(Problem):
Repeat, word for word, each of the records shown below, without their pictures.

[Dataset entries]
────────
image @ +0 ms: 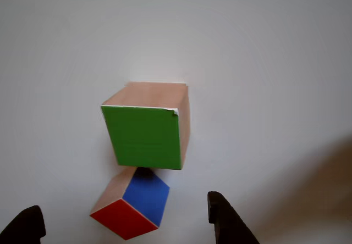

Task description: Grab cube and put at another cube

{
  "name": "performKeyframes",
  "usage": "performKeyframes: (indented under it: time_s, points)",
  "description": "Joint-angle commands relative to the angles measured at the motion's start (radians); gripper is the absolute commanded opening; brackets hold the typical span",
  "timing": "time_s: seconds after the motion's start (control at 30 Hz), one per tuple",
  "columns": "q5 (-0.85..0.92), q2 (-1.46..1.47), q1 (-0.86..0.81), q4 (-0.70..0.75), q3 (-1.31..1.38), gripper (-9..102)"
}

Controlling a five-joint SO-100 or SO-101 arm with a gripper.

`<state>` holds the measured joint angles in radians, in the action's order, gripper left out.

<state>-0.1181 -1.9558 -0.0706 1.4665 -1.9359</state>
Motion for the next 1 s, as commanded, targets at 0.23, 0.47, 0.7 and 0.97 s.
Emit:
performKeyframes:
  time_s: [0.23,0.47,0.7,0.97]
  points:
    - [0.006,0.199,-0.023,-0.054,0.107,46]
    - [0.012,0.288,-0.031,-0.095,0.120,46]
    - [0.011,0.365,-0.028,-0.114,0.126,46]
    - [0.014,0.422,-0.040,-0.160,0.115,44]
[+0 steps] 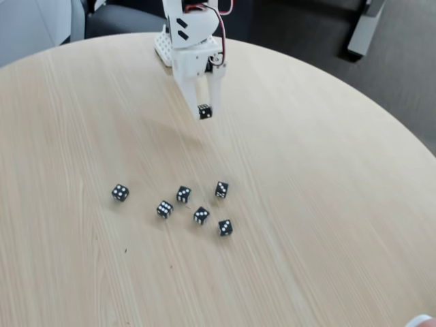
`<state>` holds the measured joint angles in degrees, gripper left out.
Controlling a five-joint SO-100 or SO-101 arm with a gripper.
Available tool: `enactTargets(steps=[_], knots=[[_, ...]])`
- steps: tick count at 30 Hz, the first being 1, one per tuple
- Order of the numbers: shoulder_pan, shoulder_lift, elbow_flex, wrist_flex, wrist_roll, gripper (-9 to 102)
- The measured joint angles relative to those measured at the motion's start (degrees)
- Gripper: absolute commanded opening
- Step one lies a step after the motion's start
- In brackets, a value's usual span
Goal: Pick up the dice with number 6
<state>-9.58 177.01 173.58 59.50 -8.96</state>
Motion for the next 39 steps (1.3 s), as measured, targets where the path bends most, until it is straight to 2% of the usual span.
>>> enactTargets(steps=[4,9,18,39], knots=[[-0.09,1.41,0.26,3.96,-0.44,0],[-0.09,1.58,0.26,10.90,4.92,0],[-0.09,1.58,0.26,11.60,12.92,0],[-0.09,1.58,0.26,11.60,15.03,0]])
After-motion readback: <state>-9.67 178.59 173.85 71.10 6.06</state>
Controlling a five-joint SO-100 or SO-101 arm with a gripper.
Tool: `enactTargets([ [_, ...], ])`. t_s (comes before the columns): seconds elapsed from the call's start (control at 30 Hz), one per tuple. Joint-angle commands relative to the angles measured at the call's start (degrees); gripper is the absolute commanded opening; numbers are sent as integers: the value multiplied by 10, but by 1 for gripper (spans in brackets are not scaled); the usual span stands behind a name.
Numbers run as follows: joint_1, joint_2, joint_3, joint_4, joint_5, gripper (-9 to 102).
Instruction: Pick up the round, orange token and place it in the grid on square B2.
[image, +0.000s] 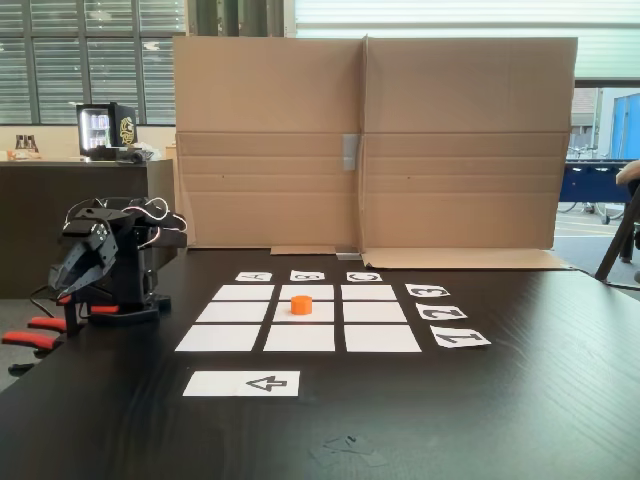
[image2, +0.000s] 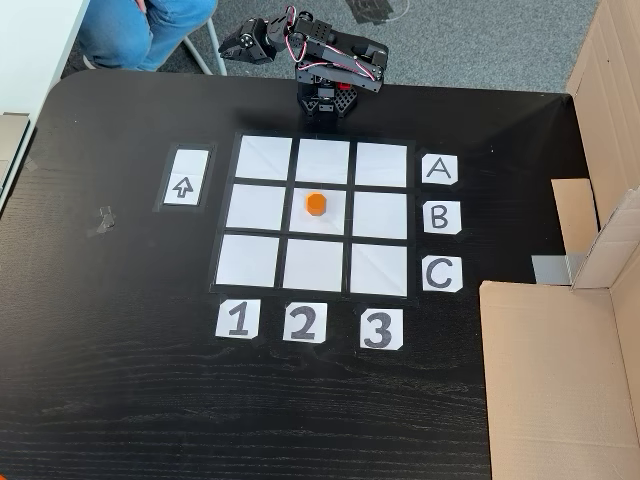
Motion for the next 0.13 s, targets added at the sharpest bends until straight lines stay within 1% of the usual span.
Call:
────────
(Expected output):
image @ +0 ms: 

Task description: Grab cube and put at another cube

{
  "name": "performKeyframes",
  "usage": "performKeyframes: (indented under it: time_s, points)",
  "description": "Joint-angle commands relative to the angles measured at the motion's start (radians); gripper is the absolute commanded opening; brackets hold the typical span",
  "timing": "time_s: seconds after the motion's start (control at 30 Hz), one per tuple",
  "columns": "q5 (-0.85..0.92), q2 (-1.46..1.47), q1 (-0.86..0.81), q4 (-0.70..0.75), q3 (-1.31..1.38), gripper (-9..102)"
}

Controlling a five-joint SO-100 or SO-101 arm with a gripper.

`<state>` holds the measured joint angles in radians, in the action's order, gripper left out.

<state>-0.1181 -1.9558 -0.0706 1.4665 -1.9359</state>
Motion for the next 1 s, as commanded, targets at 0.23, 0.47, 0.7 and 0.97 s.
Emit:
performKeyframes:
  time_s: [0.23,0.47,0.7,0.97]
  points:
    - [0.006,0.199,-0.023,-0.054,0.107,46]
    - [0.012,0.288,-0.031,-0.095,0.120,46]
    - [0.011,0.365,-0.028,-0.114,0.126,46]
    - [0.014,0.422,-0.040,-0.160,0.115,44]
[+0 steps] 
`<state>` holds the measured joint angles in degrees, gripper left out.
Controlling a five-joint SO-100 or SO-101 arm with a gripper.
Available tool: `enactTargets(steps=[_], knots=[[_, ...]])`
- steps: tick count at 30 Hz, the first being 1, one per tuple
- Order of the numbers: shoulder_pan, shoulder_lift, elbow_flex, wrist_flex, wrist_roll, gripper (-9 to 102)
- The measured joint angles relative to those measured at the motion's start (degrees)
- Gripper: absolute commanded opening
- Step one lies a step after the motion's start
- In brackets, a value's usual span
Goal: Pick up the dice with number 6
<state>-9.58 177.01 173.58 59.50 -8.96</state>
Motion for the next 39 steps (1.3 s), as measured, targets where the path bends most, until it is straight to 2% of the usual span.
>>> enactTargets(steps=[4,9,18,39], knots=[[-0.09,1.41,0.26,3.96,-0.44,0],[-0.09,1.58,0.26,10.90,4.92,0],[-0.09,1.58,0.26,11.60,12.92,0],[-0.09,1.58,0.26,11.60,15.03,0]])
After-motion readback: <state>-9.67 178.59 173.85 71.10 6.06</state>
Controlling a five-joint SO-100 or SO-101 arm with a gripper.
Tool: `enactTargets([ [_, ...], ])`. t_s (comes before the columns): seconds elapsed from the call's start (control at 30 Hz), one per tuple. Joint-angle commands relative to the angles measured at the call's start (degrees); gripper is the absolute commanded opening; numbers are sent as integers: the value multiplied by 10, but by 1 for gripper (spans in brackets are not scaled); the usual span stands behind a name.
Numbers run as follows: joint_1, joint_2, joint_3, joint_4, joint_5, gripper (-9 to 102).
Instruction: Pick up the round, orange token and place it in the grid on square B2.
[image, +0.000s] 
[image2, +0.000s] 
Motion for the next 0.13 s, targets added at the sharpest bends until straight lines stay within 1% of the usual span.
Call:

The output for this exercise is finished.